__EXERCISE BRIEF__. Using the data beneath this instruction, retype only the lines from the one that contains "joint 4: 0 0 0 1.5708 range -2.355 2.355" down to the one that contains "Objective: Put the", both included, exactly as they appear.

__GIVEN MATERIAL__.
==================================================

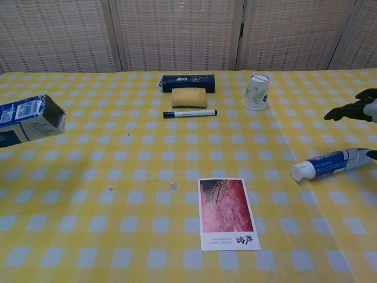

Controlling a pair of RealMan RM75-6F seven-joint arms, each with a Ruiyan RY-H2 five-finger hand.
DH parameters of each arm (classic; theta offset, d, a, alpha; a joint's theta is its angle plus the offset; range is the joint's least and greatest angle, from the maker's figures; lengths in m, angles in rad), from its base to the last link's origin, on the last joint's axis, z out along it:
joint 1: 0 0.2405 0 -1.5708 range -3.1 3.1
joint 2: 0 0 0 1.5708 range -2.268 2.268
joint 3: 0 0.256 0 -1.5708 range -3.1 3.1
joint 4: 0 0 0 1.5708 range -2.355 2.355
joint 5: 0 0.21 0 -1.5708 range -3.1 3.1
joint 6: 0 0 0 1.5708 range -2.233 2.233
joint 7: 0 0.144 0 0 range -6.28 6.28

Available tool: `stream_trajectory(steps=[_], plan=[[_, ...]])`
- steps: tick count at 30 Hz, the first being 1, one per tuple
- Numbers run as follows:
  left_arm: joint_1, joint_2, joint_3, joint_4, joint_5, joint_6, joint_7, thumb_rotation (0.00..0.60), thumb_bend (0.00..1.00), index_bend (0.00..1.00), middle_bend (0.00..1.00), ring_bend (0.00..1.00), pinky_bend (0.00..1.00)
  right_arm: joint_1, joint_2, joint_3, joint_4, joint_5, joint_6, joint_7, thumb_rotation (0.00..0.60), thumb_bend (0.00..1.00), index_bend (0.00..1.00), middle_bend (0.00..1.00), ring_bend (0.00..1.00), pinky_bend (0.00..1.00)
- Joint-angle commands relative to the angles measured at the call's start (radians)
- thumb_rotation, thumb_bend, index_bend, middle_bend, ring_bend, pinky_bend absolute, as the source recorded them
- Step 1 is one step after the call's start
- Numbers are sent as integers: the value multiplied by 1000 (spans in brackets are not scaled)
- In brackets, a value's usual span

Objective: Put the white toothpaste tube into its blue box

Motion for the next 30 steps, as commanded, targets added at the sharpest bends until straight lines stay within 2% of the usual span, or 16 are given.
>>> stream_trajectory(steps=[1, 5, 13, 24, 30], plan=[[2, -2, -7, 18, 1, 8, 0, 600, 205, 615, 628, 542, 505, 22, -35, -6, 31, 18, -26, -18, 600, 426, 175, 224, 195, 72], [2, -18, -23, 52, -9, 17, 24, 600, 205, 615, 628, 541, 503, 33, -80, -18, 75, 10, -22, 1, 600, 425, 228, 261, 231, 107], [-5, -21, -28, 75, -1, 0, -27, 600, 205, 615, 628, 542, 503, 53, -150, -45, 161, -21, -18, 47, 600, 425, 266, 291, 251, 126], [-4, -15, -33, 84, -2, -5, -45, 600, 206, 615, 628, 543, 503, 59, -217, -71, 257, -64, 32, 42, 600, 425, 397, 386, 329, 207], [-3, -8, -39, 91, -7, -10, -58, 600, 206, 616, 628, 544, 503, 64, -248, -77, 304, -67, 38, 24, 600, 426, 420, 402, 342, 216]])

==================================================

__OUTPUT FOR THIS TASK__.
joint 4: 0 0 0 1.5708 range -2.355 2.355
joint 5: 0 0.21 0 -1.5708 range -3.1 3.1
joint 6: 0 0 0 1.5708 range -2.233 2.233
joint 7: 0 0.144 0 0 range -6.28 6.28

Available tool: `stream_trajectory(steps=[_], plan=[[_, ...]])`
- steps: tick count at 30 Hz, the first being 1, one per tuple
- Numbers run as follows:
  left_arm: joint_1, joint_2, joint_3, joint_4, joint_5, joint_6, joint_7, thumb_rotation (0.00..0.60), thumb_bend (0.00..1.00), index_bend (0.00..1.00), middle_bend (0.00..1.00), ring_bend (0.00..1.00), pinky_bend (0.00..1.00)
  right_arm: joint_1, joint_2, joint_3, joint_4, joint_5, joint_6, joint_7, thumb_rotation (0.00..0.60), thumb_bend (0.00..1.00), index_bend (0.00..1.00), middle_bend (0.00..1.00), ring_bend (0.00..1.00), pinky_bend (0.00..1.00)
- Joint-angle commands relative to the angles measured at the call's start (radians)
- thumb_rotation, thumb_bend, index_bend, middle_bend, ring_bend, pinky_bend absolute, as the source recorded them
- Step 1 is one step after the call's start
- Numbers are sent as integers: the value multiplied by 1000 (spans in brackets are not scaled)
- In brackets, a value's usual span

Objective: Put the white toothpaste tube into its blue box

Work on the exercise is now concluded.